Report each line from the listing that the string "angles" appears in.

▶

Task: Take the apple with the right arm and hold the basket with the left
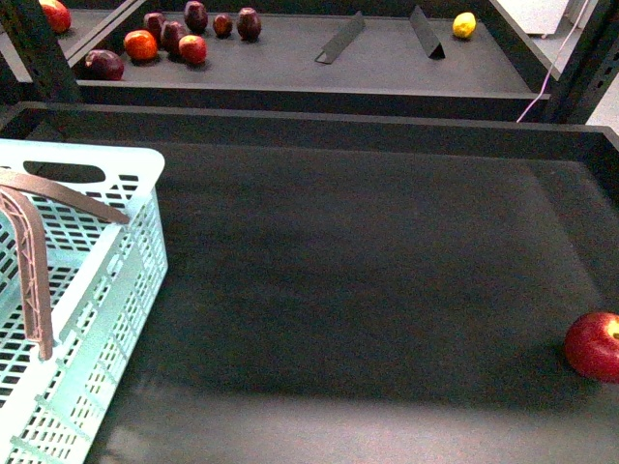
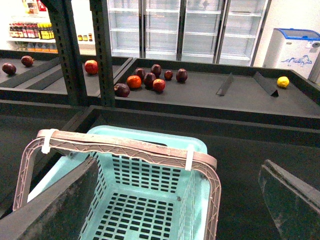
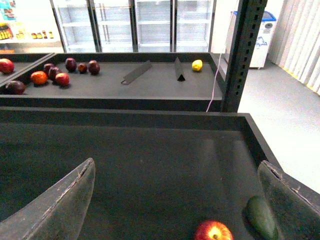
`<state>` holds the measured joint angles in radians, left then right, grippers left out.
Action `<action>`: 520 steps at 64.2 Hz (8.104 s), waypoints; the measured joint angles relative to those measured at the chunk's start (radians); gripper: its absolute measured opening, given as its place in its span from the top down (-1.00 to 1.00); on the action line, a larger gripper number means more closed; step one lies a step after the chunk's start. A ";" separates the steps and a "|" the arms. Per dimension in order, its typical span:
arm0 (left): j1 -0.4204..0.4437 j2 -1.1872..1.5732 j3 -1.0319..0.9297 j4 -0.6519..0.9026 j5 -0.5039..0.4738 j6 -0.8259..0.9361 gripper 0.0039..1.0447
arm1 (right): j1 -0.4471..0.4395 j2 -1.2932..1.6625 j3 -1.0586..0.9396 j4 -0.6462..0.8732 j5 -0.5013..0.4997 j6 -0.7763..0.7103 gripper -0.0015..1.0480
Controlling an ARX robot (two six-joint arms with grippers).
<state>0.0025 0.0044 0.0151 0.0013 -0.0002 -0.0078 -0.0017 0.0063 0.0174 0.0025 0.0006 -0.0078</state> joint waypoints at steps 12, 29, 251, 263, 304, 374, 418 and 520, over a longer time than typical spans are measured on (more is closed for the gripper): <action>0.000 0.000 0.000 0.000 0.000 0.000 -0.87 | 0.000 0.000 0.000 0.000 0.000 0.000 -0.83; 0.000 0.000 0.000 0.000 0.000 0.000 -0.87 | 0.000 0.000 0.000 0.000 0.000 0.000 -0.83; -0.532 1.359 0.910 -0.052 0.020 -1.010 0.71 | 0.000 -0.001 0.000 -0.001 0.000 0.001 -0.83; -0.609 1.357 0.911 -0.026 0.032 -0.929 0.71 | 0.000 -0.001 0.000 -0.001 0.000 0.000 -0.83; -0.617 1.357 0.914 -0.026 0.032 -0.904 0.71 | -0.118 0.277 0.147 -0.359 -0.293 -0.042 -0.83; -0.617 1.356 0.914 -0.026 0.030 -0.901 0.71 | -0.281 2.118 0.756 0.391 -0.037 -0.307 -0.83; -0.617 1.356 0.914 -0.026 0.030 -0.901 0.71 | -0.246 2.383 0.951 0.330 -0.005 -0.298 -0.83; -0.617 1.356 0.914 -0.026 0.031 -0.901 0.71 | -0.133 1.287 0.755 0.051 -0.397 -0.311 -0.42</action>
<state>-0.6144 1.3602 0.9291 -0.0246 0.0303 -0.9092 -0.1349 1.2934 0.7723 0.0540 -0.3969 -0.3183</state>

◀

## Task answer
`<state>` holds the measured joint angles in radians, left then right, grippers left out.
Action `<action>`: 520 steps at 64.2 Hz (8.104 s), waypoints; the measured joint angles relative to those measured at the chunk's start (radians); gripper: its absolute measured opening, given as its place in its span from the top down (-1.00 to 1.00); on the action line, a larger gripper number means more closed; step one lies a step after the chunk's start. A ";" separates the steps and a "|" the arms. Per dimension in order, its typical span:

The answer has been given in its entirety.